**Exercise requirements:** When every entry has been read, print each one back exactly.

——————

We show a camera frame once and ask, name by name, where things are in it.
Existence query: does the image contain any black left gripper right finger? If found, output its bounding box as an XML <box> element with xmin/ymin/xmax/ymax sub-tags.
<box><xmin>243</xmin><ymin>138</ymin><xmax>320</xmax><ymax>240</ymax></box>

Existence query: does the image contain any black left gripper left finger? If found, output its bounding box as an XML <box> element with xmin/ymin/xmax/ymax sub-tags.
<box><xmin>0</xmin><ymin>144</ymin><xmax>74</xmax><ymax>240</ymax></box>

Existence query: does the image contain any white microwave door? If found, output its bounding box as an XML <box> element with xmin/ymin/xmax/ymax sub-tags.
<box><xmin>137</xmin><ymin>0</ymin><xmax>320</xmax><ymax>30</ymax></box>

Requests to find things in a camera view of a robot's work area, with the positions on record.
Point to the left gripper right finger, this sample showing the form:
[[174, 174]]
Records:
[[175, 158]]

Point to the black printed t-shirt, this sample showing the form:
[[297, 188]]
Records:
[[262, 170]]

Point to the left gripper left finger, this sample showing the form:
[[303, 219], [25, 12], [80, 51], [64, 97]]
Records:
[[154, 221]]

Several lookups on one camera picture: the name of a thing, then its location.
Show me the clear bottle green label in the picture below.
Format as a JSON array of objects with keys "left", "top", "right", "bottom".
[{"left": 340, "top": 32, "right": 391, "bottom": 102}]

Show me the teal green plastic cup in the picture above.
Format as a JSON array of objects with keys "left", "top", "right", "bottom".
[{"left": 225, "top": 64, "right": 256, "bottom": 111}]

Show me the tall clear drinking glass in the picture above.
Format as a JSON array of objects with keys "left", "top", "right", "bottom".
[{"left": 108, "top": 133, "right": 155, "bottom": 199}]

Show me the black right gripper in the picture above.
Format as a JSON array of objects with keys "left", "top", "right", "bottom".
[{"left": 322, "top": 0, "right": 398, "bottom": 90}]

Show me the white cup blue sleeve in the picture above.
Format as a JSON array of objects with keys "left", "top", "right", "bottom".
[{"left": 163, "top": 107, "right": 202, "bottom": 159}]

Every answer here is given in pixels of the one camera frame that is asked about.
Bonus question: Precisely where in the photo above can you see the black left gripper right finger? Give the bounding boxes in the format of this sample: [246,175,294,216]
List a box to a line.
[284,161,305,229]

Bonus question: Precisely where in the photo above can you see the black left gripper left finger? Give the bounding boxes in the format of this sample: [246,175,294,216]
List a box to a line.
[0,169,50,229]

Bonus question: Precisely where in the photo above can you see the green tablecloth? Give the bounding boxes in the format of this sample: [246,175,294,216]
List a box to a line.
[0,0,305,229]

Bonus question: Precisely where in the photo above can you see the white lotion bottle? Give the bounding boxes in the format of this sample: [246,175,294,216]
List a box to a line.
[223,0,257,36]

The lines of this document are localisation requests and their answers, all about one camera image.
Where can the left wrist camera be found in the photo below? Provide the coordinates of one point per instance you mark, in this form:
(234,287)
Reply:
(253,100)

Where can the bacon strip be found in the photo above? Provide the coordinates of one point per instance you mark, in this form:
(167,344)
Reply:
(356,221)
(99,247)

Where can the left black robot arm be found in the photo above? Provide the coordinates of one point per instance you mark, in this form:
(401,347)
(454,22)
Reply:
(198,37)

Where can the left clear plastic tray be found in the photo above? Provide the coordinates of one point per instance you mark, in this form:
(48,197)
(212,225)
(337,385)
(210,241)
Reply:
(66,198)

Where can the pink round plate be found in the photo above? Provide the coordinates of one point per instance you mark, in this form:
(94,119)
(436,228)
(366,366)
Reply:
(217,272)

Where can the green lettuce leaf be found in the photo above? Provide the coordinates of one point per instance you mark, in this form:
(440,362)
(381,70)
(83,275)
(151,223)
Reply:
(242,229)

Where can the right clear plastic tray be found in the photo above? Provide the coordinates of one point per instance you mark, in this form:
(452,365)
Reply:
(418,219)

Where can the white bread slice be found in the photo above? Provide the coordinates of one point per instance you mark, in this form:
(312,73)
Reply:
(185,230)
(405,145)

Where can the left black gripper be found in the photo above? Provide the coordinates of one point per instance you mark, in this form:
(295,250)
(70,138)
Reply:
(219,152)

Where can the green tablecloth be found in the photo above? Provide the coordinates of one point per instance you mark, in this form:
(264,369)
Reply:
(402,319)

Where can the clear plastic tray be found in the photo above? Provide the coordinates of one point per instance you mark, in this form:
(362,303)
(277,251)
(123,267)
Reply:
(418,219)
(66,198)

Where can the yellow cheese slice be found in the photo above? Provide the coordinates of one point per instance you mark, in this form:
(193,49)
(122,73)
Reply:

——————

**Finished task:**
We show a camera frame once and ask, name by name, where things are in it.
Existence query: does the image contain any black left gripper right finger? If found, output its bounding box as an XML <box> element with xmin/ymin/xmax/ymax sub-tags.
<box><xmin>243</xmin><ymin>138</ymin><xmax>320</xmax><ymax>240</ymax></box>

Existence query: does the image contain any black left gripper left finger? If found, output its bounding box as an XML <box> element with xmin/ymin/xmax/ymax sub-tags.
<box><xmin>0</xmin><ymin>144</ymin><xmax>74</xmax><ymax>240</ymax></box>

Existence query: does the image contain any white microwave door? If found, output its bounding box as an XML <box> element with xmin/ymin/xmax/ymax sub-tags.
<box><xmin>137</xmin><ymin>0</ymin><xmax>320</xmax><ymax>30</ymax></box>

Requests to find things in a camera view of a robot's work area, with the positions on record.
Point to the left gripper right finger, this sample showing the form:
[[174, 174]]
Records:
[[175, 158]]

Point to the black printed t-shirt, this sample showing the form:
[[297, 188]]
Records:
[[262, 170]]

Point to the left gripper left finger, this sample showing the form:
[[303, 219], [25, 12], [80, 51], [64, 97]]
Records:
[[154, 221]]

Several lookups on one camera picture: the name of a thing, then its location.
Show me the clear bottle green label in the picture below.
Format as a JSON array of objects with keys "left", "top", "right", "bottom".
[{"left": 340, "top": 32, "right": 391, "bottom": 102}]

Show me the teal green plastic cup in the picture above.
Format as a JSON array of objects with keys "left", "top", "right", "bottom".
[{"left": 225, "top": 64, "right": 256, "bottom": 111}]

Show me the tall clear drinking glass in the picture above.
Format as a JSON array of objects with keys "left", "top", "right", "bottom".
[{"left": 108, "top": 133, "right": 155, "bottom": 199}]

Show me the black right gripper in the picture above.
Format as a JSON array of objects with keys "left", "top", "right", "bottom".
[{"left": 322, "top": 0, "right": 398, "bottom": 90}]

Show me the white cup blue sleeve in the picture above.
Format as a JSON array of objects with keys "left", "top", "right", "bottom".
[{"left": 163, "top": 107, "right": 202, "bottom": 159}]

Every answer here is given in pixels of the one camera frame that is asked about.
Bonus question: Precisely where in the photo above can you see the black left gripper right finger? Give the bounding boxes in the format of this sample: [246,175,294,216]
List a box to a line.
[284,161,305,229]

Bonus question: Precisely where in the photo above can you see the black left gripper left finger? Give the bounding boxes in the format of this sample: [246,175,294,216]
List a box to a line.
[0,169,50,229]

Bonus question: Precisely where in the photo above can you see the green tablecloth? Give the bounding boxes in the format of this sample: [246,175,294,216]
List a box to a line.
[0,0,305,229]

Bonus question: Precisely where in the photo above can you see the white lotion bottle? Give the bounding boxes in the format of this sample: [246,175,294,216]
List a box to a line.
[223,0,257,36]

The lines of this document are localisation requests and their answers, all about one camera image.
Where can the left wrist camera be found in the photo below? Provide the coordinates of one point per instance you mark, in this form:
(234,287)
Reply:
(253,100)

Where can the bacon strip be found in the photo above? Provide the coordinates of one point per instance you mark, in this form:
(167,344)
Reply:
(356,221)
(99,247)

Where can the left black robot arm be found in the photo above? Provide the coordinates of one point per instance you mark, in this form:
(401,347)
(454,22)
Reply:
(198,37)

Where can the left clear plastic tray be found in the photo above? Provide the coordinates of one point per instance you mark, in this form:
(48,197)
(212,225)
(337,385)
(210,241)
Reply:
(66,198)

Where can the pink round plate be found in the photo above? Provide the coordinates of one point per instance you mark, in this form:
(94,119)
(436,228)
(366,366)
Reply:
(217,272)

Where can the green lettuce leaf be found in the photo above? Provide the coordinates of one point per instance you mark, in this form:
(440,362)
(381,70)
(83,275)
(151,223)
Reply:
(242,229)

Where can the right clear plastic tray be found in the photo above? Provide the coordinates of one point per instance you mark, in this form:
(452,365)
Reply:
(418,219)

Where can the white bread slice be found in the photo above? Provide the coordinates of one point per instance you mark, in this form:
(312,73)
Reply:
(185,230)
(405,145)

Where can the left black gripper be found in the photo above? Provide the coordinates of one point per instance you mark, in this form:
(295,250)
(70,138)
Reply:
(219,152)

Where can the green tablecloth be found in the photo above? Provide the coordinates of one point per instance you mark, in this form:
(264,369)
Reply:
(402,319)

Where can the clear plastic tray be found in the photo above? Provide the coordinates of one point per instance you mark, in this form:
(362,303)
(277,251)
(123,267)
Reply:
(418,219)
(66,198)

Where can the yellow cheese slice be found in the photo above? Provide the coordinates of one point per instance you mark, in this form:
(193,49)
(122,73)
Reply:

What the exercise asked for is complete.